▸ What you will do: Please return the lines below verbatim, beginning at the one that has "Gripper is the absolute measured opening" and stopping after the one that has "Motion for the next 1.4", and add no other lines.

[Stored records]
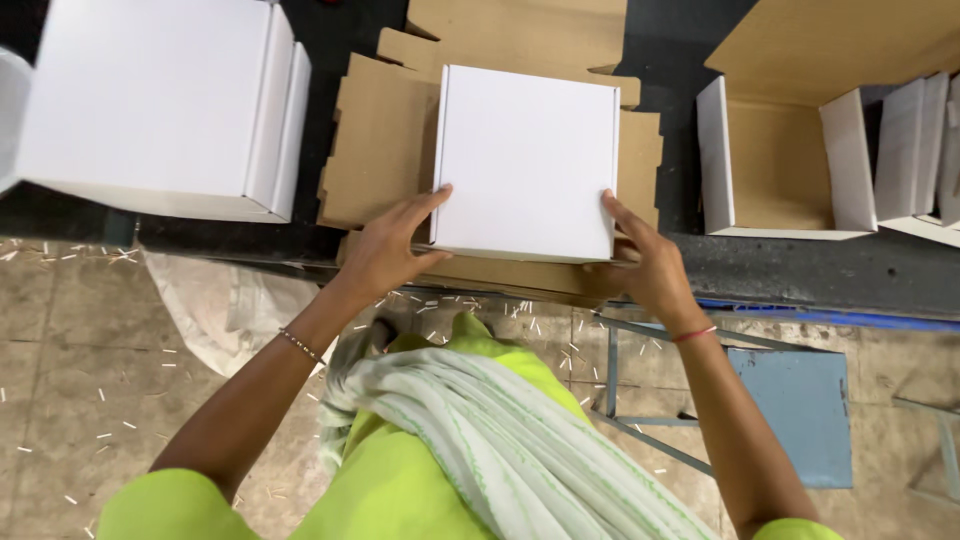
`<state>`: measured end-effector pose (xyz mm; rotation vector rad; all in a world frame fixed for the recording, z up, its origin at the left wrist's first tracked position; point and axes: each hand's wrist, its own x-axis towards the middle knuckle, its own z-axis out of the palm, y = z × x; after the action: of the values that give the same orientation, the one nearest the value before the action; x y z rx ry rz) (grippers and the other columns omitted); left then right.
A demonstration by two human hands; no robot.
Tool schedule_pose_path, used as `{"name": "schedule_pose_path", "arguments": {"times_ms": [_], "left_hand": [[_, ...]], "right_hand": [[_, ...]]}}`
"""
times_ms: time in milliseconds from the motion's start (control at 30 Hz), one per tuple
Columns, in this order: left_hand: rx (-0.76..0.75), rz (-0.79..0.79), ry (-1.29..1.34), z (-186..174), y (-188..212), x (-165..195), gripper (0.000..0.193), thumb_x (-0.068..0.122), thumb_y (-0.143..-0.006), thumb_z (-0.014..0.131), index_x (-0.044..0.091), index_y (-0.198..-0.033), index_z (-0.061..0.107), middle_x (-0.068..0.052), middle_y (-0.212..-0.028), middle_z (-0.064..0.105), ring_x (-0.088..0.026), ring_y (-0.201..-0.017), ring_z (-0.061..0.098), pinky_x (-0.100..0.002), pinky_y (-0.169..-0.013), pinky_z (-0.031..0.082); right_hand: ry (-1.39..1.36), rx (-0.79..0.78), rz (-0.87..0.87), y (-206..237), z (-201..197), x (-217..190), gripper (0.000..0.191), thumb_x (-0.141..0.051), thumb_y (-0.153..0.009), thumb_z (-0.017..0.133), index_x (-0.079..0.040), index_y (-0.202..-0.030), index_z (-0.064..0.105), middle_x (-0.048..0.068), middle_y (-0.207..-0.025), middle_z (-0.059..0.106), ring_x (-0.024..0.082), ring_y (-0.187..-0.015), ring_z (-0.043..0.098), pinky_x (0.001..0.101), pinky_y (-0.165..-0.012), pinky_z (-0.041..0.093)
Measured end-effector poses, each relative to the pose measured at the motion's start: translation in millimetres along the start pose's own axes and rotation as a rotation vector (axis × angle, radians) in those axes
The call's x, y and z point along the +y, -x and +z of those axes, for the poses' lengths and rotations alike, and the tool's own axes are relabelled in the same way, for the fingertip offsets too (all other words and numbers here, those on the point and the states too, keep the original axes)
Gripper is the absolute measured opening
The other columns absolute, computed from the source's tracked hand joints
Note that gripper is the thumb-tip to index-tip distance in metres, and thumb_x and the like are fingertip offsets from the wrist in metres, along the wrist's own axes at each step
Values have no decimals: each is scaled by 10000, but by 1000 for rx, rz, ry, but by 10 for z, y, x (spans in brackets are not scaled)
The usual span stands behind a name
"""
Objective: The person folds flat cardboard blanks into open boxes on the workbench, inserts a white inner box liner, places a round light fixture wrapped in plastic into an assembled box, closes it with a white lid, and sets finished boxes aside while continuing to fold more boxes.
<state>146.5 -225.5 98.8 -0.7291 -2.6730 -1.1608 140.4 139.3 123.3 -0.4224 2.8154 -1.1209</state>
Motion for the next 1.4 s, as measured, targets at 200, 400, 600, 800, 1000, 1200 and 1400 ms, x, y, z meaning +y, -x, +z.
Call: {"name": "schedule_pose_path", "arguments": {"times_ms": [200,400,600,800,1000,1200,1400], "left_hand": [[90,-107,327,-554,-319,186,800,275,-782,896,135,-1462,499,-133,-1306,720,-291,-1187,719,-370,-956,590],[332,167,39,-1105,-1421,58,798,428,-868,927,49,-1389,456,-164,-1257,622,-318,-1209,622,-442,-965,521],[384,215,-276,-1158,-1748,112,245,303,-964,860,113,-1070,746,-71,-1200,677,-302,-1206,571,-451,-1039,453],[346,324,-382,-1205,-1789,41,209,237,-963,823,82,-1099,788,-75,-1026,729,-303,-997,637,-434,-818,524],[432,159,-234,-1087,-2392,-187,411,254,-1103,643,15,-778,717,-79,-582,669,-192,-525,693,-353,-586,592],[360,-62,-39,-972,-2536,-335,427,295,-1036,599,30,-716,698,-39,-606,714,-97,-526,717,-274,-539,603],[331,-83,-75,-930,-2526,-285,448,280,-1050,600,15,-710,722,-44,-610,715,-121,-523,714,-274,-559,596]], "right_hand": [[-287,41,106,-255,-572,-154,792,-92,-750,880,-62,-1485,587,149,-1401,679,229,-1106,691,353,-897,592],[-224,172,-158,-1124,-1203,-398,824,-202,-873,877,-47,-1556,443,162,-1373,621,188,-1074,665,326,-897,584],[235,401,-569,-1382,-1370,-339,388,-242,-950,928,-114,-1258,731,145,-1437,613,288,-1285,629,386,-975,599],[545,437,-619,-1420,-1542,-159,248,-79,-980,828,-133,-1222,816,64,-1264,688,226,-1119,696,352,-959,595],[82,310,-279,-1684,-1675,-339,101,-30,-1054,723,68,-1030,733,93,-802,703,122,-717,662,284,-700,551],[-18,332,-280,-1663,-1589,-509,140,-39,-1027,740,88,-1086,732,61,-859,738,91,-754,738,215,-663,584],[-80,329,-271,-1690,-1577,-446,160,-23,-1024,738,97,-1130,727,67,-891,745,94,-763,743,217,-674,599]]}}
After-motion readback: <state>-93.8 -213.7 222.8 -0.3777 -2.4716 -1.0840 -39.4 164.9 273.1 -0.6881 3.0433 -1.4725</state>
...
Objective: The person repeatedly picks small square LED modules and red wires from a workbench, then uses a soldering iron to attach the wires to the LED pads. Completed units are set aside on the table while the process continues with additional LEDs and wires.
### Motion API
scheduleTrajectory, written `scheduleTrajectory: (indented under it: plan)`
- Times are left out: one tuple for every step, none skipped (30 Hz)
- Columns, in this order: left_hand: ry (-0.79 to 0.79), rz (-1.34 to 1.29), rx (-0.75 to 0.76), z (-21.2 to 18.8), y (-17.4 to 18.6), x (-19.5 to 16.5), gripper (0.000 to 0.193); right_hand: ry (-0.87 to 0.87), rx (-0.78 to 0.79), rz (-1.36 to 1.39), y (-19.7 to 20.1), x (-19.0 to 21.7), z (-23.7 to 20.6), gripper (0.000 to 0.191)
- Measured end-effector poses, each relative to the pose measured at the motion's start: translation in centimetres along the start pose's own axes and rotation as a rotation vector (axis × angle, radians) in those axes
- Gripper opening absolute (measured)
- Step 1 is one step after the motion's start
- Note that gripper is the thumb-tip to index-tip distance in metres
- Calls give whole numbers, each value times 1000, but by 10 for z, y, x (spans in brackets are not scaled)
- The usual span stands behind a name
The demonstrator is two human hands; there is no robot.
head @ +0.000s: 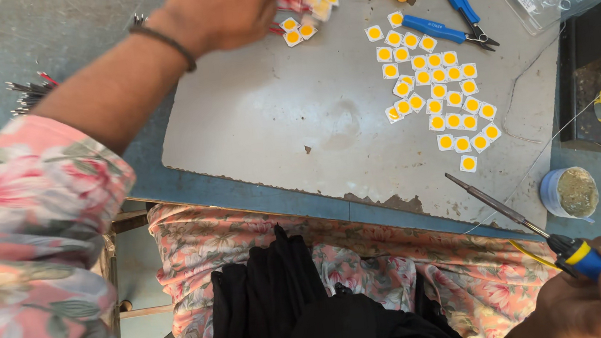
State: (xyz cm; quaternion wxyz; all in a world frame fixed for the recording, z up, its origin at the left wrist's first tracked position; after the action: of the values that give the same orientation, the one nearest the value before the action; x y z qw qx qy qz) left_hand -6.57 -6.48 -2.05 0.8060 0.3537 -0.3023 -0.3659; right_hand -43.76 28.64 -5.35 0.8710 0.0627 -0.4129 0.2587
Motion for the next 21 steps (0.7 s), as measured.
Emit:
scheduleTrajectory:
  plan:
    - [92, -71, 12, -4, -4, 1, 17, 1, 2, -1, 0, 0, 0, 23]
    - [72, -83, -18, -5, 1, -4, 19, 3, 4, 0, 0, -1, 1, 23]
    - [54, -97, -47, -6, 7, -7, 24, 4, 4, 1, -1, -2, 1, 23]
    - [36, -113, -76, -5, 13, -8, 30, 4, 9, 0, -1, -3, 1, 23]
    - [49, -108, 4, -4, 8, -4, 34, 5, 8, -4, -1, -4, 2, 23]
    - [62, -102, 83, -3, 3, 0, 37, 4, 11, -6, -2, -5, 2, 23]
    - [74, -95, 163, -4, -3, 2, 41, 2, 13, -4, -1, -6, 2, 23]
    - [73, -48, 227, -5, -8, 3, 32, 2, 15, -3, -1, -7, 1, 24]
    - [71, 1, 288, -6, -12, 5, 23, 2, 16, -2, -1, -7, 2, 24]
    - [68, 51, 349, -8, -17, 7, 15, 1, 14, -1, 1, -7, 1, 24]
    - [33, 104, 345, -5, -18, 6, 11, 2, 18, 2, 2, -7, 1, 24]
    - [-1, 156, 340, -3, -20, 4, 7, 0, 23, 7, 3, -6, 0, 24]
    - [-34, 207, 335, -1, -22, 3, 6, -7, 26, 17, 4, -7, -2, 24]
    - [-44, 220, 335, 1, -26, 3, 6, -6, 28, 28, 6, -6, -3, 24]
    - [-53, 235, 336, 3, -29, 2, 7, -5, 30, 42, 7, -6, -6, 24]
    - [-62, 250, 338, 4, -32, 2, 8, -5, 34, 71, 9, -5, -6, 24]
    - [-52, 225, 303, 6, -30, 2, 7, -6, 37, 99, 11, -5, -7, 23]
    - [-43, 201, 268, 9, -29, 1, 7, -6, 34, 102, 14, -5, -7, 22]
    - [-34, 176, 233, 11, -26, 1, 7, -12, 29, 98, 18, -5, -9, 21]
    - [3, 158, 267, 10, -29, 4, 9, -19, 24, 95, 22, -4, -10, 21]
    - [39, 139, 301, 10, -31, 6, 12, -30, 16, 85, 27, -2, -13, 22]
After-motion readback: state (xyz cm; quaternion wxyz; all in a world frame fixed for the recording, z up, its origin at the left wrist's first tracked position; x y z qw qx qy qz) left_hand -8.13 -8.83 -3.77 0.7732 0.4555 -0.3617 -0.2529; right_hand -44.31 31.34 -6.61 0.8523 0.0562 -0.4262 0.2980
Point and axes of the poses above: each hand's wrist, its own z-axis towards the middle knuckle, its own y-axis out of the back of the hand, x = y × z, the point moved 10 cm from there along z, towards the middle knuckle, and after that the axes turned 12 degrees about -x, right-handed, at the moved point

▸ Answer to the problem:
Gripper is the absolute measured opening
The other columns absolute, computed from the source's tracked hand joints
Note that gripper is the thumb-tip to index-tip distance in metres, and thumb_x and the like are fingertip offsets from the wrist in metres, along the wrist's own axes at each step
Values have no decimals: each is scaled by 10000, but by 1000 for rx, rz, ry, but by 10 for z, y, x (spans in brackets are not scaled)
The usual span stands behind a name
"""
Objective: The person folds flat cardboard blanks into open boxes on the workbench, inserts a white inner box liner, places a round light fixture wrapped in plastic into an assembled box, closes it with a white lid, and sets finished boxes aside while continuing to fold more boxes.
<state>146.5 -225.5 98.8 -0.7291 -2.6730 -1.1608 140.4 139.3 123.3 -0.4224 2.8154 -1.1209</state>
Motion for the next 1.4 s, as measured, targets at 200, 400, 600, 800, 1000, 1200 and 1400 ms, x, y, z meaning +y, -x, +z.

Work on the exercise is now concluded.